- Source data
-*-*-
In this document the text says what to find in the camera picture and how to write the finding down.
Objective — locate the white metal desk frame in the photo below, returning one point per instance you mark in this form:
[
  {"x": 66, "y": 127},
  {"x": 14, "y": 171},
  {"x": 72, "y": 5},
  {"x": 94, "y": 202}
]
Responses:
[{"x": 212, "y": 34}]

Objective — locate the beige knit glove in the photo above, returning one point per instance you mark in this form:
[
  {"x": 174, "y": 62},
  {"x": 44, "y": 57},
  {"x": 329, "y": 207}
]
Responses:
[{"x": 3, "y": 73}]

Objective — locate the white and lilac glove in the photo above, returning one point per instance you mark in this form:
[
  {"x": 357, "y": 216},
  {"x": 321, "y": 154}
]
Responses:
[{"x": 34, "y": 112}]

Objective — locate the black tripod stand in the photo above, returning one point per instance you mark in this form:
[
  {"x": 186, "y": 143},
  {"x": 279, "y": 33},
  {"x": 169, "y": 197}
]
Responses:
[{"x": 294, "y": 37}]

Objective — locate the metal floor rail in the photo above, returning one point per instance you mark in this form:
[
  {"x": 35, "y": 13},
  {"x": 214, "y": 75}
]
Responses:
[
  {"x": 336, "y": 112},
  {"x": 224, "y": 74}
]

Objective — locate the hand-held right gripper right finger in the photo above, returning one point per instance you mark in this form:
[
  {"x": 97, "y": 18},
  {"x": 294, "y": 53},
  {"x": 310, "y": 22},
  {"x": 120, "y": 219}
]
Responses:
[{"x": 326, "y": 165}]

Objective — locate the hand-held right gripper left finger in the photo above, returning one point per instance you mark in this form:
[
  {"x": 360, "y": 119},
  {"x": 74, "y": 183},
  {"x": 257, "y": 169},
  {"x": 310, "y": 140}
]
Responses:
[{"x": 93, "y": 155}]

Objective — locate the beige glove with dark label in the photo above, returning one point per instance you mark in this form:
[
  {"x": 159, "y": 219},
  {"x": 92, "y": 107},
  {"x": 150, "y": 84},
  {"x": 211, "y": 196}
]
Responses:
-*-*-
- Required work
All the records, from the first line to the last: repeat them exactly.

- Response to the task
In this document the text says what to find in the camera picture and how to write the finding down.
Objective — locate the white metal desk frame in the photo below, returning one point per instance you mark in this form:
[
  {"x": 66, "y": 127},
  {"x": 14, "y": 171},
  {"x": 72, "y": 5},
  {"x": 94, "y": 202}
]
Responses:
[{"x": 212, "y": 34}]

Objective — locate the beige knit glove in the photo above, returning one point per instance you mark in this form:
[
  {"x": 174, "y": 62},
  {"x": 44, "y": 57},
  {"x": 329, "y": 207}
]
Responses:
[{"x": 3, "y": 73}]

Objective — locate the white and lilac glove in the photo above, returning one point per instance you mark in this form:
[
  {"x": 357, "y": 216},
  {"x": 321, "y": 154}
]
Responses:
[{"x": 34, "y": 112}]

Objective — locate the black tripod stand in the photo above, returning one point per instance you mark in this form:
[
  {"x": 186, "y": 143},
  {"x": 279, "y": 33},
  {"x": 169, "y": 197}
]
Responses:
[{"x": 294, "y": 37}]

Objective — locate the metal floor rail in the photo above, returning one point per instance you mark in this form:
[
  {"x": 35, "y": 13},
  {"x": 214, "y": 75}
]
Responses:
[
  {"x": 336, "y": 112},
  {"x": 224, "y": 74}
]

Objective — locate the hand-held right gripper right finger in the photo above, returning one point per instance you mark in this form:
[
  {"x": 97, "y": 18},
  {"x": 294, "y": 53},
  {"x": 310, "y": 22},
  {"x": 120, "y": 219}
]
Responses:
[{"x": 326, "y": 165}]

Objective — locate the hand-held right gripper left finger in the photo above, returning one point per instance you mark in this form:
[
  {"x": 360, "y": 119},
  {"x": 74, "y": 183},
  {"x": 257, "y": 169},
  {"x": 310, "y": 140}
]
Responses:
[{"x": 93, "y": 155}]

Objective — locate the beige glove with dark label in the photo above, returning one point per instance you mark in this form:
[
  {"x": 159, "y": 219},
  {"x": 92, "y": 107},
  {"x": 150, "y": 84},
  {"x": 211, "y": 196}
]
Responses:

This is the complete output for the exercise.